It’s not even a question of deserving it: We have real-world evidence that health care workers have quit/are quitting in large numbers, despite being offered higher wages, because of COVID-related stress. Single payer can’t fix that - you can only fix that by making it easier to be a health care worker (Edit: or paying even higher wages). That will implicitly have higher supply, lowering prices. Right now even with higher prices supply has dropped, which is the least desirable outcome for society. Even if they were covered by insurance, if there are no available workers, people will suffer, deserving or no. Single payer still has to pay for enough spare capacity to ensure everyone who needs care, gets it.
The few health workers remaining are doing well though - but if you taxed them more, the calculus would change - how much more would they need to be paid to keep working with higher stress, if they got taxed more? You would never make up the higher cost from their contribution, so you’d have to tax others more to pay for the higher healthcare salaries.
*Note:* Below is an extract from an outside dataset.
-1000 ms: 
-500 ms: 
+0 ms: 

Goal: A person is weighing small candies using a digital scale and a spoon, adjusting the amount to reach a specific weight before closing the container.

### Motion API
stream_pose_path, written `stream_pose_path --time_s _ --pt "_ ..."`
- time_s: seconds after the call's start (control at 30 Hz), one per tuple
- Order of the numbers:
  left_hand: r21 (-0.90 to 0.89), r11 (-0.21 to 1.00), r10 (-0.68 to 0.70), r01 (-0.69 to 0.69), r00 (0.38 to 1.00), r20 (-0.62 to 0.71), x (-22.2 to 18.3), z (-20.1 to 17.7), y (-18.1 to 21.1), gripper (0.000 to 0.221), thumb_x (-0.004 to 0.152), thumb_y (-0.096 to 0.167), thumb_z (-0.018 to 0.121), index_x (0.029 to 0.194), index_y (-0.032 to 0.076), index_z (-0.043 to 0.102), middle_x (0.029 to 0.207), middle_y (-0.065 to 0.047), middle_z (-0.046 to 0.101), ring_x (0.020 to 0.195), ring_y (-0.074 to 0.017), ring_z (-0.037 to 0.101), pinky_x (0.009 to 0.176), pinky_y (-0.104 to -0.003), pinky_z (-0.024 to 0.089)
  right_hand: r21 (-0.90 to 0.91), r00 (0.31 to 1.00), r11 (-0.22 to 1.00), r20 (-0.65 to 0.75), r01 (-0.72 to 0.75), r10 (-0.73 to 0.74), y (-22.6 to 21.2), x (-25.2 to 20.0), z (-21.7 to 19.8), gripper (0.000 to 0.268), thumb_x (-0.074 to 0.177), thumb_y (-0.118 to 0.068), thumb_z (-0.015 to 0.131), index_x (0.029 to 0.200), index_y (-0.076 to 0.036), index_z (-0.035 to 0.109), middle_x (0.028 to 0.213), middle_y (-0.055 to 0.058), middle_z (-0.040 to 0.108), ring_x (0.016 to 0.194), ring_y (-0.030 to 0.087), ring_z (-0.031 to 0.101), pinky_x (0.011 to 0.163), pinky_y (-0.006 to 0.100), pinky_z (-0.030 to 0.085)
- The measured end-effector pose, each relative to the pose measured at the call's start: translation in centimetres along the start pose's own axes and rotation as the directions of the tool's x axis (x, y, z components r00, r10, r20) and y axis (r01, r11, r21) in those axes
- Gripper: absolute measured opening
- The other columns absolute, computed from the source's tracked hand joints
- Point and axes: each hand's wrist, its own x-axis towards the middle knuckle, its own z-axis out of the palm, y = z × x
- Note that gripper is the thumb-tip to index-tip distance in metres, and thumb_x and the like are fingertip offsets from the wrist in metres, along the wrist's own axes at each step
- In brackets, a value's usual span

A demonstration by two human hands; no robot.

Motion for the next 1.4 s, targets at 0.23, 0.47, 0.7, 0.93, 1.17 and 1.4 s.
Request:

That "making it easier to be a healthcare worker" is key here. Because from a commodity standpoint, there is no reason to keep enough staff around to treat everyone, just so long as the people they do treat pay, and it becomes profitable. Single payer removes the commodity aspect. The healthcare system now isn't run for money, but for making sure everyone gets healthcare. So you can hire more people to ensure that people can comfortably work as a healthcare provider.
And we can see that this does not spin out into a cost sink because of the link I posted earlier. Every other country does this and pays for less per person.
Doctors agreed to join a career, not become permanent bondsmen. Everyone else can refuse to do a specific job you don't like (say, baking someone a particular cake); even employees can quit, and many doctors are of course self-employed. Like I said before, I'm not a fan of slavery as an economic solution.
More practically, though, regardless of whether you're a fan of it - do you think this will encourage more people to become doctors? Anything that restricts the supply of doctors will drive prices up.
This isn't slavery. They are being compensated just as everyone else is. What you are arguing for is someone's right to kill someone else by denying life saving care based on personal beliefs, and that is unacceptable.
Speak for yourself.
No, as someone who has a Bachelor's in Evolutionary Human Biology, I am also speaking for the scientific community in general. You can see the tug of war between selfishness and altruism in games like "the prisoners' dilemma".